**Exercise objective:** Set down the listing below verbatim, but only from its first line through the line containing "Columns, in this".

**Recorded information:**
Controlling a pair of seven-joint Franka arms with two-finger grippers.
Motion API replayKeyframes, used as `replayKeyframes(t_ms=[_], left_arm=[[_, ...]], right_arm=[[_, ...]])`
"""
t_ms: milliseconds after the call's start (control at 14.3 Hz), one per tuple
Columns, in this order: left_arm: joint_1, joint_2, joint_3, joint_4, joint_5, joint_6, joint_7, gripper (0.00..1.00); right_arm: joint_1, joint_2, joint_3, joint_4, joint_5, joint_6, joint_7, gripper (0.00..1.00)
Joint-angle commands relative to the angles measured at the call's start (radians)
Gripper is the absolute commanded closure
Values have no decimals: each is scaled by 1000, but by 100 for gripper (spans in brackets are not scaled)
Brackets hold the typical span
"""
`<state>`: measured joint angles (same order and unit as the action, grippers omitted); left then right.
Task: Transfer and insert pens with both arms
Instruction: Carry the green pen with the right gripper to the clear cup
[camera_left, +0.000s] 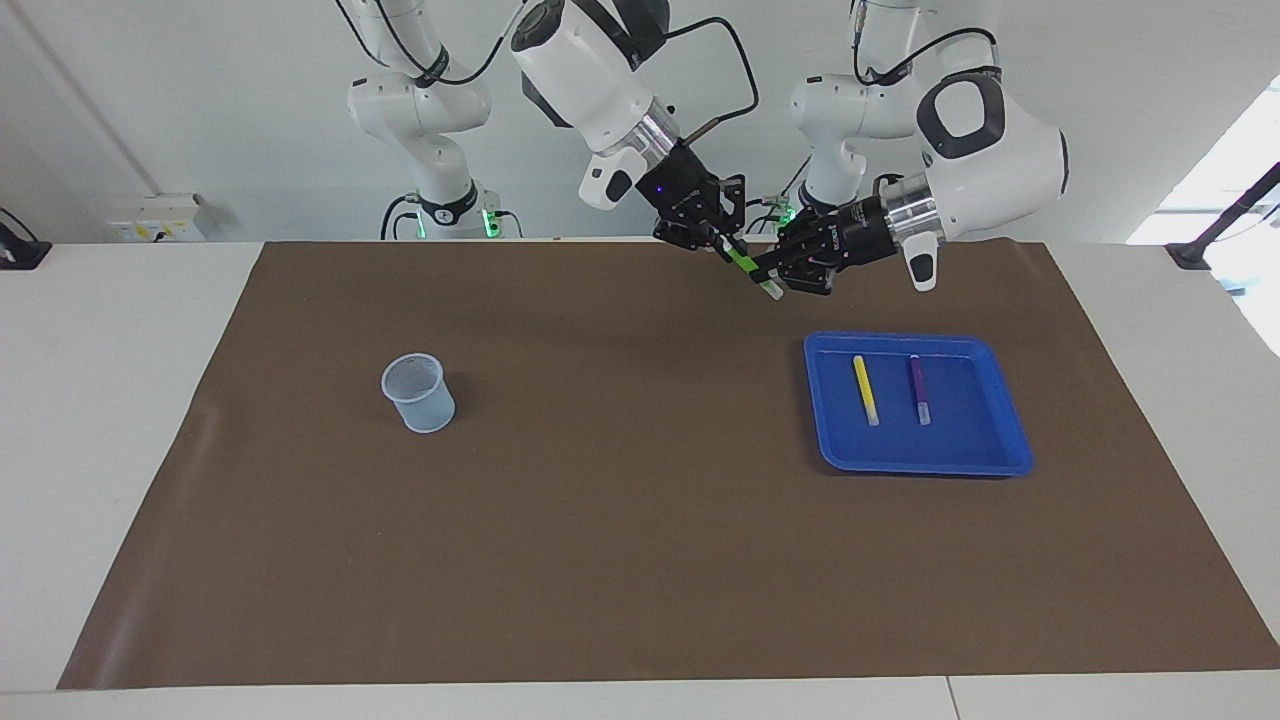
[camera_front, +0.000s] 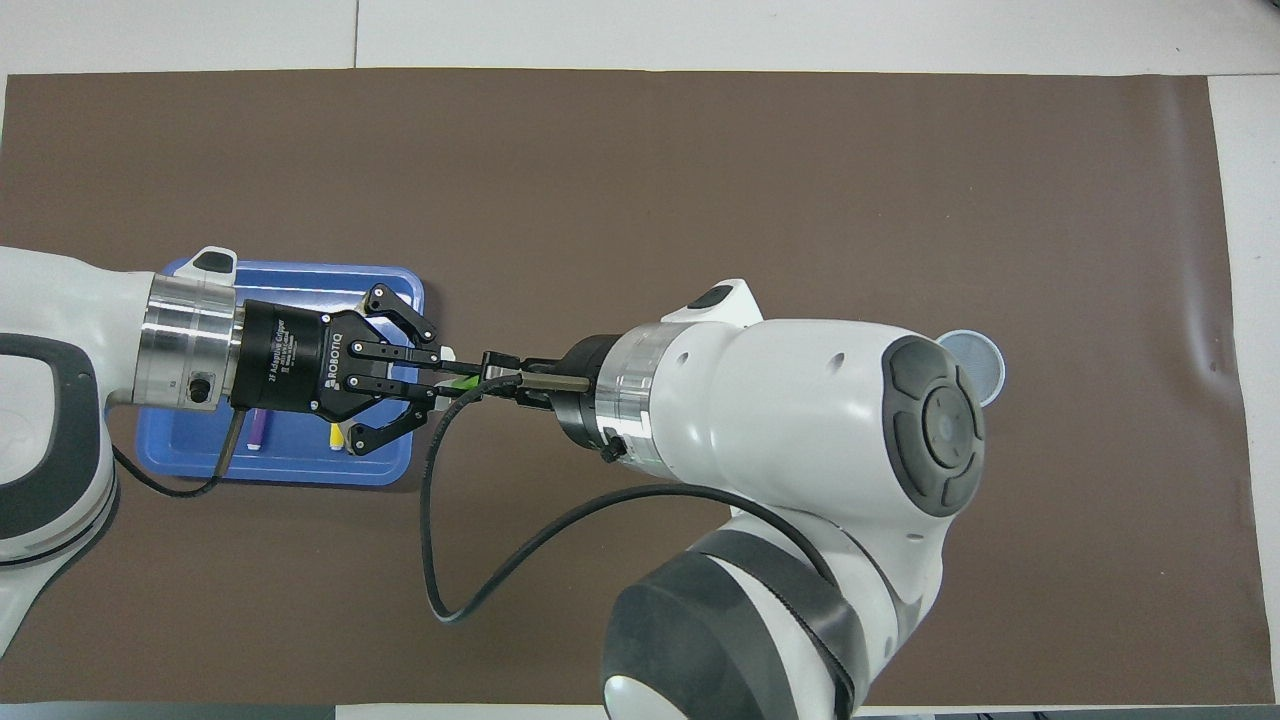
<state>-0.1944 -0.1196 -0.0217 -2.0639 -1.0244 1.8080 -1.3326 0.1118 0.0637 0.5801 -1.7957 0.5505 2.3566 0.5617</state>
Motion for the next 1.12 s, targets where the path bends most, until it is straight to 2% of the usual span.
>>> replayKeyframes(t_ms=[0,70,140,490,630,910,1050], left_arm=[[-10,-32,9,-38,-19,19,18,100],[-10,-32,9,-38,-19,17,19,100],[-16,-35,11,-33,-17,24,21,1],[-14,-54,11,-35,-5,45,23,0],[0,-54,12,-33,59,44,30,0],[39,-52,19,-32,280,30,361,0],[88,-52,20,-30,392,4,552,0]], right_arm=[[-12,11,10,13,-20,6,1,100],[-12,11,10,13,-21,4,0,100],[-12,10,10,13,-35,1,1,100],[-15,4,0,-1,-119,-28,3,100],[-20,-2,-23,-11,-183,-65,1,100],[-20,-54,-114,-62,-335,-154,-12,100],[-21,-99,-176,-86,-366,-238,-99,100]])
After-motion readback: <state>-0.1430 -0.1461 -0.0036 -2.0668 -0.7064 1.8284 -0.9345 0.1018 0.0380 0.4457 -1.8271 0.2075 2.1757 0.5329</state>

**Exercise solution:**
Controlling a pair of seven-joint Franka arms with two-finger grippers.
Motion API replayKeyframes, used as `replayKeyframes(t_ms=[_], left_arm=[[_, ...]], right_arm=[[_, ...]])`
"""
t_ms: milliseconds after the call's start (control at 14.3 Hz), one per tuple
Columns, in this order: left_arm: joint_1, joint_2, joint_3, joint_4, joint_5, joint_6, joint_7, gripper (0.00..1.00); right_arm: joint_1, joint_2, joint_3, joint_4, joint_5, joint_6, joint_7, gripper (0.00..1.00)

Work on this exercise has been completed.